**What to work on:**
Among the entries that follow, find the lines containing the string "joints" and copy them.

**Records for the task:**
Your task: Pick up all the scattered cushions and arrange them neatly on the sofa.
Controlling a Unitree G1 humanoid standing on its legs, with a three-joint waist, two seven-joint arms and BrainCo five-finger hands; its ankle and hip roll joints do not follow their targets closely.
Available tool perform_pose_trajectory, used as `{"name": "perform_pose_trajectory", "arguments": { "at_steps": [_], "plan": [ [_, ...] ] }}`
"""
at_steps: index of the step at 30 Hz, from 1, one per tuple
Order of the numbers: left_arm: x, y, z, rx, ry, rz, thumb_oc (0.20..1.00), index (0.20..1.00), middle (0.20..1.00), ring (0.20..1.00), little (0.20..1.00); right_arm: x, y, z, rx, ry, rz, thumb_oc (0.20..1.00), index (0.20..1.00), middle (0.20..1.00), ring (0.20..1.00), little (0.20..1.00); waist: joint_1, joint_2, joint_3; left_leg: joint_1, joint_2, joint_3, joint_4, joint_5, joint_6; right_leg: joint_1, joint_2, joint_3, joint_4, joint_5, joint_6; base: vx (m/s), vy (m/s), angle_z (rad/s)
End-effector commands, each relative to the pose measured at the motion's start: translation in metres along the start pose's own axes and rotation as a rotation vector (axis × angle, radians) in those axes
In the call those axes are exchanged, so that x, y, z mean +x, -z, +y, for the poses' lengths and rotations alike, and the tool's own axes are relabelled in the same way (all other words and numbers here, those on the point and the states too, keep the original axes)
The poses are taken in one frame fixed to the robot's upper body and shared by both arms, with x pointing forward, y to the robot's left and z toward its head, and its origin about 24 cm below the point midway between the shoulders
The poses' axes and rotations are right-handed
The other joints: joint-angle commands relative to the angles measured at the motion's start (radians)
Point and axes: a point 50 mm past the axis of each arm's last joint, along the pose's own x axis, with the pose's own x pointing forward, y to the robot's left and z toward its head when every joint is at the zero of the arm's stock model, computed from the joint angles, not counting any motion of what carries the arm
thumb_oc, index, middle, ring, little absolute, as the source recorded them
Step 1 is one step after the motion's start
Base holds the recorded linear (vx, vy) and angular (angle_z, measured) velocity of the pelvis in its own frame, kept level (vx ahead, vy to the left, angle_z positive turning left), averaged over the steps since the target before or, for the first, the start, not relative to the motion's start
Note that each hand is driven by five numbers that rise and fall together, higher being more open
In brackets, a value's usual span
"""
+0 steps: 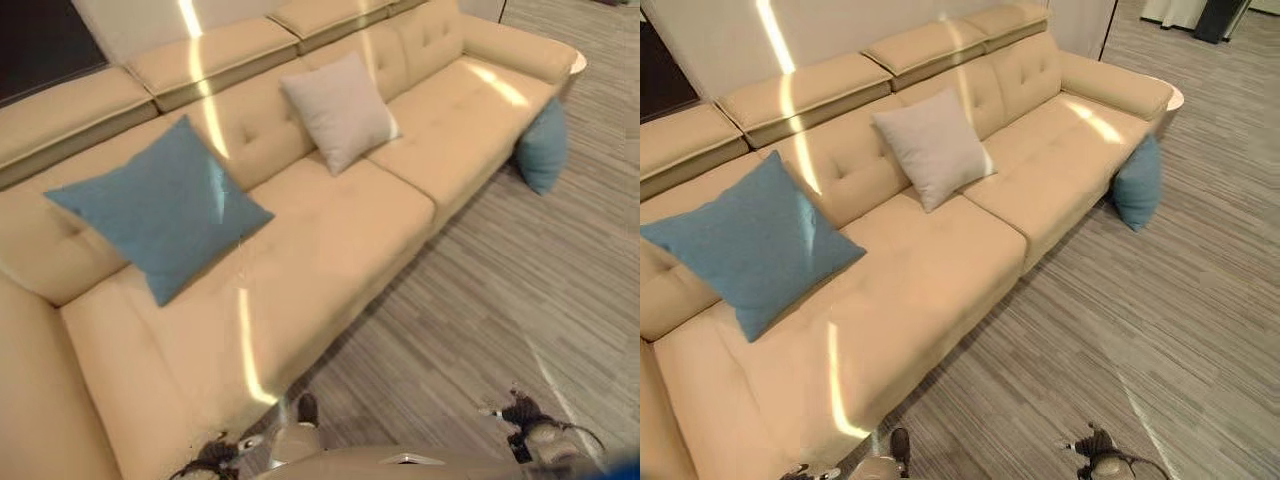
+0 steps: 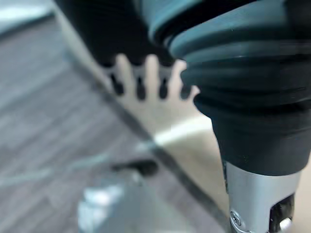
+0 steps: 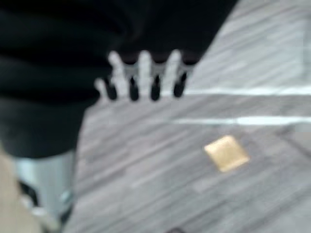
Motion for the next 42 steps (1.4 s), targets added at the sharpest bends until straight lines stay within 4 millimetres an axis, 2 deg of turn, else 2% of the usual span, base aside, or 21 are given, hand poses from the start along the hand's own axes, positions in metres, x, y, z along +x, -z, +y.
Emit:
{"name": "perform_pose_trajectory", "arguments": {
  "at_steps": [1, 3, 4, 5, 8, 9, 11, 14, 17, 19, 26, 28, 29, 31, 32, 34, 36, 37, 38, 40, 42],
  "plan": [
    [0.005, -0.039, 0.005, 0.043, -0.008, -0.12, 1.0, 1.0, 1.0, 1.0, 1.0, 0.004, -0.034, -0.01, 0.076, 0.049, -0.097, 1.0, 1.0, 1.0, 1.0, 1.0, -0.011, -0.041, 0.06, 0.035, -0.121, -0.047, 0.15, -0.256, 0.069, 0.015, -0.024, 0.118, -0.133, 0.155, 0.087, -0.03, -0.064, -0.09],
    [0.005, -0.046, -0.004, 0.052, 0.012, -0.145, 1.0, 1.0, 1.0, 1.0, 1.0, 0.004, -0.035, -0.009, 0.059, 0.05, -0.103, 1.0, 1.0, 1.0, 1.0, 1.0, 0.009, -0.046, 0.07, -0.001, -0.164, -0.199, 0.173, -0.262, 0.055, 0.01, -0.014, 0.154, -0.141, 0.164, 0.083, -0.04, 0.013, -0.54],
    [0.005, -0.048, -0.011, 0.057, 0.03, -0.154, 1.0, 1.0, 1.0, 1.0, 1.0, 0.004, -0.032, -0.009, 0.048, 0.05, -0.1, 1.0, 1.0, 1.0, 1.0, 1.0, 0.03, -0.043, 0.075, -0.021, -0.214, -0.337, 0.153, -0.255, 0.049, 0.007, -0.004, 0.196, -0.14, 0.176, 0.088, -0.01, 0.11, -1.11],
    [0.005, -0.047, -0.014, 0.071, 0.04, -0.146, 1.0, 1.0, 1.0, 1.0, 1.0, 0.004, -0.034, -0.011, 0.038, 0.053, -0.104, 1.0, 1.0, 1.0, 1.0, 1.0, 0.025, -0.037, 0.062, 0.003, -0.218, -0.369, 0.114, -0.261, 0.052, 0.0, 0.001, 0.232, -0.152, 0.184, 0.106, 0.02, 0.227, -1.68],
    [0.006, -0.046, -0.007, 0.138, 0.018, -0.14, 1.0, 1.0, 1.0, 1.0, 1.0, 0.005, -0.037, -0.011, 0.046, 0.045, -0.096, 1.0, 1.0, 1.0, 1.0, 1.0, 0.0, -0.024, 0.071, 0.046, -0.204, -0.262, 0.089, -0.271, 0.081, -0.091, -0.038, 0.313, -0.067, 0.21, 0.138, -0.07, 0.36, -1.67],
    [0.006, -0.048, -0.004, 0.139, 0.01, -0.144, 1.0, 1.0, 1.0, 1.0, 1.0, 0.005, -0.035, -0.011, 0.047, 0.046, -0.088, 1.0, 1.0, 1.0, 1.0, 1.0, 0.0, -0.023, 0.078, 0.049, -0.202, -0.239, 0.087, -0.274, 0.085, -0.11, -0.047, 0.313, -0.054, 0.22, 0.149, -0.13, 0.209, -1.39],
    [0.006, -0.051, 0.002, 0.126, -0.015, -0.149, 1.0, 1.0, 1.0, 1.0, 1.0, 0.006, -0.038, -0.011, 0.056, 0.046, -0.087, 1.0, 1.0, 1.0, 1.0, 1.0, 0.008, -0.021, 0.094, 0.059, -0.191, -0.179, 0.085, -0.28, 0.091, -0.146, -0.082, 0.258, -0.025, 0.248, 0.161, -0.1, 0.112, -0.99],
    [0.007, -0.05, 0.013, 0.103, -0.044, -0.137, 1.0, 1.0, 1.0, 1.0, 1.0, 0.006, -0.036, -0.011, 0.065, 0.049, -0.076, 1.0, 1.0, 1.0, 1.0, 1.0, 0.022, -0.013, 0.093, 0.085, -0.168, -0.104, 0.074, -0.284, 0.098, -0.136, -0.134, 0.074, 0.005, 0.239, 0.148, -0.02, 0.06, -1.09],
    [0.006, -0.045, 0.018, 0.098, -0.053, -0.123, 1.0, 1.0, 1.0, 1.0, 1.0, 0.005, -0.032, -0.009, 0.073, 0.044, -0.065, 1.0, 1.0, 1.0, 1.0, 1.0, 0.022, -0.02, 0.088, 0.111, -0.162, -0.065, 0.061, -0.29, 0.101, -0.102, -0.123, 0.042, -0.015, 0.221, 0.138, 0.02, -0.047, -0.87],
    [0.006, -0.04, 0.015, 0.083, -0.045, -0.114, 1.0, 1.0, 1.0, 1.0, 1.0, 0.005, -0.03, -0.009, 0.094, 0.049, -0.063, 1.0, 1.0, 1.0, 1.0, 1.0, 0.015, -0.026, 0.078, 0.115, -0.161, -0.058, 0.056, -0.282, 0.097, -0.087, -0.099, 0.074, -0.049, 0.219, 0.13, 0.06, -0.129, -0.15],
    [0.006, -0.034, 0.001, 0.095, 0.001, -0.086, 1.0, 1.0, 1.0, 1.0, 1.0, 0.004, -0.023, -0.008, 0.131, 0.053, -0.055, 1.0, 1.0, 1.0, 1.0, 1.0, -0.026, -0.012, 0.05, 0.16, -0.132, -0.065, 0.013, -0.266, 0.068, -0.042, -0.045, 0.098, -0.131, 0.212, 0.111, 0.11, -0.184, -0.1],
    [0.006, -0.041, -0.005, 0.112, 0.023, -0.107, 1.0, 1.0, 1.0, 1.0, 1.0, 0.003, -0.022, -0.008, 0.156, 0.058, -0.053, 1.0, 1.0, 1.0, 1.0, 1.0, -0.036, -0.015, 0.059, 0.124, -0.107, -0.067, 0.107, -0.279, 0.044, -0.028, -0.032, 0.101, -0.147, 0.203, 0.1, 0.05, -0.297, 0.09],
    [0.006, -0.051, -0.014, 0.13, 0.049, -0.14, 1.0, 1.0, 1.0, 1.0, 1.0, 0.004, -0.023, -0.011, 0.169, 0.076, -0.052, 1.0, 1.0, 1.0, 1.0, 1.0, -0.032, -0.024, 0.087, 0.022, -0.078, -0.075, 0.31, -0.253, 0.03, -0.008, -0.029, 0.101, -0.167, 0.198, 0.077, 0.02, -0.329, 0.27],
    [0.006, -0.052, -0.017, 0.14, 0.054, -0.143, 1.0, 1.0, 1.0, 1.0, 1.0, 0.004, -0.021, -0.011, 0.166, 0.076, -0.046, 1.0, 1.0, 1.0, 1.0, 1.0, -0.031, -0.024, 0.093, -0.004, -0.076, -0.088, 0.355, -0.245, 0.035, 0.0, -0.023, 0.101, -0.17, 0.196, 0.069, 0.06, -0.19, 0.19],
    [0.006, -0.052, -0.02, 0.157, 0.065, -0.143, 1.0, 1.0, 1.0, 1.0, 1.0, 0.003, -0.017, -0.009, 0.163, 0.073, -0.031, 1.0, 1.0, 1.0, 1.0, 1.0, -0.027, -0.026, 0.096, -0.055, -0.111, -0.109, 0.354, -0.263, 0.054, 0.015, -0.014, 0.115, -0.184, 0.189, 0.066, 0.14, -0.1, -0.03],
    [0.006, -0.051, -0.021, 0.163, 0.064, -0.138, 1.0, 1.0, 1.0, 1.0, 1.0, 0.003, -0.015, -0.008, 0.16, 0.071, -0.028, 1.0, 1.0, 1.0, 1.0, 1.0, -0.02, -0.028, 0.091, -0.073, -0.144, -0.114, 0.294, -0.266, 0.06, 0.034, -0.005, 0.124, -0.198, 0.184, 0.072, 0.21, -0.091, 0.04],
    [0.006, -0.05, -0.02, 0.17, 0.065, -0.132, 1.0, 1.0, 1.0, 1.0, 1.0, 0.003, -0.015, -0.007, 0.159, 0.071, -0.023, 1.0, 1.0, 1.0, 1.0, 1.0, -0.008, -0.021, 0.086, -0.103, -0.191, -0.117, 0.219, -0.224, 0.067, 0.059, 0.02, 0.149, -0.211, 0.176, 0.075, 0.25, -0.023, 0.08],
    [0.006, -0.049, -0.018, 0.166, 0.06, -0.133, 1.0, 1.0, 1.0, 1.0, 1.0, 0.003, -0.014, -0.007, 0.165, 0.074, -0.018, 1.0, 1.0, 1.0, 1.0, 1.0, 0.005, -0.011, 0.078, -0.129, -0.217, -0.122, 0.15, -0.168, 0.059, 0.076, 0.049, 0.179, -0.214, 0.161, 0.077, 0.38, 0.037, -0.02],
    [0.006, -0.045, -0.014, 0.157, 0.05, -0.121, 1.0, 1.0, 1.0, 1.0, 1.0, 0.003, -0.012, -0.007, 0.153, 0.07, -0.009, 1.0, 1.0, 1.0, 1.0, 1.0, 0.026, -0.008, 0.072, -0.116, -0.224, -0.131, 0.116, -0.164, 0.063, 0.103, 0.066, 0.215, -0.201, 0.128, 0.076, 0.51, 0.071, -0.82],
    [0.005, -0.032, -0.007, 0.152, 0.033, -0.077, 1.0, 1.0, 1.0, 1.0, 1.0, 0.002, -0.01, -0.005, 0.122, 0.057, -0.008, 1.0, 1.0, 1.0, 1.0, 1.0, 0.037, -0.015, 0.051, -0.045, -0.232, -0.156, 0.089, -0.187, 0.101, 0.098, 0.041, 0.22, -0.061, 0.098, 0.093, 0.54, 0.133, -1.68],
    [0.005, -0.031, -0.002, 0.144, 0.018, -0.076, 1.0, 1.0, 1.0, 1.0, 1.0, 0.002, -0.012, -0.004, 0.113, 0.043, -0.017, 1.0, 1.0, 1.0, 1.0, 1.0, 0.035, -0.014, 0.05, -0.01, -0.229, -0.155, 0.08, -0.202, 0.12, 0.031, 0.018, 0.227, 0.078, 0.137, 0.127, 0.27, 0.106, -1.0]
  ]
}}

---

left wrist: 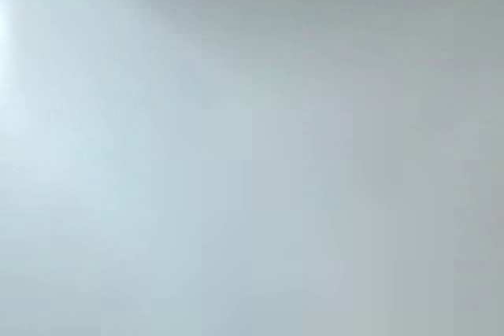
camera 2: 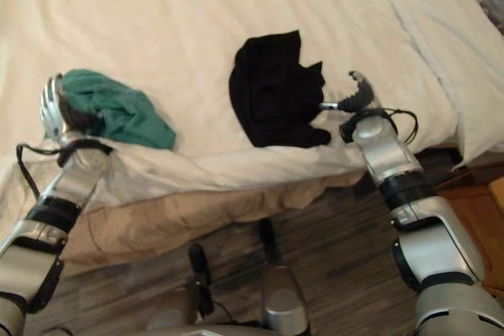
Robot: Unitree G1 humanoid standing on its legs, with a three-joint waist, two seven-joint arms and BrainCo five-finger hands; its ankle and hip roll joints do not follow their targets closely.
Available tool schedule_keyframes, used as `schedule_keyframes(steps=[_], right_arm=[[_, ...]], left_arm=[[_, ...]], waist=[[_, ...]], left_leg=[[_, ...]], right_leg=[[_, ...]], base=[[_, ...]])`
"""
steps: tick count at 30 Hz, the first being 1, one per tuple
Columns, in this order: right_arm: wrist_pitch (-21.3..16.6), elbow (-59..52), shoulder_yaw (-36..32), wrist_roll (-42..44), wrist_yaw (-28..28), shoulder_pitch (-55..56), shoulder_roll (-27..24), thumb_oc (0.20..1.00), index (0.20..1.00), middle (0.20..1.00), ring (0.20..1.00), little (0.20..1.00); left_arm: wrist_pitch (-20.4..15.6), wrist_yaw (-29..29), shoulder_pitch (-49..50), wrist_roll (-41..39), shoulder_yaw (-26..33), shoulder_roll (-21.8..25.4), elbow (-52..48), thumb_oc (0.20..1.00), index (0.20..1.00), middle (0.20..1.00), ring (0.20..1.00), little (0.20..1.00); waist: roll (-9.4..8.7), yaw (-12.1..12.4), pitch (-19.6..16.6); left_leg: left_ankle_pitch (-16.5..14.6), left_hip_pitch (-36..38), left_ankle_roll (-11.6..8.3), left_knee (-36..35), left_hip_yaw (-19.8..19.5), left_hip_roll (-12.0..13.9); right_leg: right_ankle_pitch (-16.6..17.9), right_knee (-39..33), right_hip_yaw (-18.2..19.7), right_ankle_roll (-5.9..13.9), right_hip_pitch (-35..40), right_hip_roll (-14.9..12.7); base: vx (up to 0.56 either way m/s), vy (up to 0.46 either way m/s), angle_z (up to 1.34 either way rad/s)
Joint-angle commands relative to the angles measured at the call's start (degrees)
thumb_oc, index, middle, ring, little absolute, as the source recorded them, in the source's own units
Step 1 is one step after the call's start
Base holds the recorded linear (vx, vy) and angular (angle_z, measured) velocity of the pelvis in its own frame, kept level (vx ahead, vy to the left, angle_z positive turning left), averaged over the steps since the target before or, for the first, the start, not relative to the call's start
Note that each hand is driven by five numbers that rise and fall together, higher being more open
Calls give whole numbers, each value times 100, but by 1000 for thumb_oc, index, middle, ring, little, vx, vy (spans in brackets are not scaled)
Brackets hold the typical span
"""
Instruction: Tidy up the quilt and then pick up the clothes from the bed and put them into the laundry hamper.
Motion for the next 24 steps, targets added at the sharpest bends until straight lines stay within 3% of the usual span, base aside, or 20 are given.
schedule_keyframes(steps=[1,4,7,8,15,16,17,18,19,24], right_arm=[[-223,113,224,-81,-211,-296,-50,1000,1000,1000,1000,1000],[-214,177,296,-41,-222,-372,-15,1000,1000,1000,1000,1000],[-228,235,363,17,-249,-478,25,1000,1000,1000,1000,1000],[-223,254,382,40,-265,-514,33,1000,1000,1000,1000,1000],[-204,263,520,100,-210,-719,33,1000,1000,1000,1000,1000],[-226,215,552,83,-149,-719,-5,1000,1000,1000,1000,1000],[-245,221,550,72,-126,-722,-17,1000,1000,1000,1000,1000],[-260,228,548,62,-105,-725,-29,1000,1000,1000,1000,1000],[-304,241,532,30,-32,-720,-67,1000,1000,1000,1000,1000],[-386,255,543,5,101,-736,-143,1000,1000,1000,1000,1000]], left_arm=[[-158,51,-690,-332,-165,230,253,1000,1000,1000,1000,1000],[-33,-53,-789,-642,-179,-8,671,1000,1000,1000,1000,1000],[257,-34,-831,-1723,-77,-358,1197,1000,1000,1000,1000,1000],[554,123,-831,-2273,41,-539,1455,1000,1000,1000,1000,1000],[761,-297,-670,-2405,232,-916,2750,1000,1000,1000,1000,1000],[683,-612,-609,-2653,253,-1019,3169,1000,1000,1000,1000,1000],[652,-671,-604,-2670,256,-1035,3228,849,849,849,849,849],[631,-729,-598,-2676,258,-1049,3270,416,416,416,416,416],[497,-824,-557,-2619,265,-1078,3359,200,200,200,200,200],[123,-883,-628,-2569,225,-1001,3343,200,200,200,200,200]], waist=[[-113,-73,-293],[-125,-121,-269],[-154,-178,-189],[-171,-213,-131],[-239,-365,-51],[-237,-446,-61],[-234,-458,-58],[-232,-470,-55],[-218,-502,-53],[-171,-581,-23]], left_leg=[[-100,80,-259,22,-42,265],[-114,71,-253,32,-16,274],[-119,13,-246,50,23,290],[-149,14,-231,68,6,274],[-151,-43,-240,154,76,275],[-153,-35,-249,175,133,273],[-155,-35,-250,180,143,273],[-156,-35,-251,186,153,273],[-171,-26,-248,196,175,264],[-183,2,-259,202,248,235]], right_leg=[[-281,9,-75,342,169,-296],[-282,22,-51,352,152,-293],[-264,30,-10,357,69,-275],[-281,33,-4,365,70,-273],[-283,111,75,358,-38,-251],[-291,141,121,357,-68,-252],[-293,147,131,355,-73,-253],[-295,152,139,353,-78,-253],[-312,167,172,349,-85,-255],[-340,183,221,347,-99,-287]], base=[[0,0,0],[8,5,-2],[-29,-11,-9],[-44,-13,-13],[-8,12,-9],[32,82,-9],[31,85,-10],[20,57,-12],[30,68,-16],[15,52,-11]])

**Output of the task:**
Controlling a Unitree G1 humanoid standing on its legs, with a three-joint waist, two seven-joint arms and BrainCo five-finger hands; its ankle and hip roll joints do not follow their targets closely.
The other joints: joint-angle commands relative to the angles measured at the motion's start (radians)
Robot: Unitree G1 humanoid standing on its legs, with a three-joint waist, two seven-joint arms and BrainCo five-finger hands; its ankle and hip roll joints do not follow their targets closely.

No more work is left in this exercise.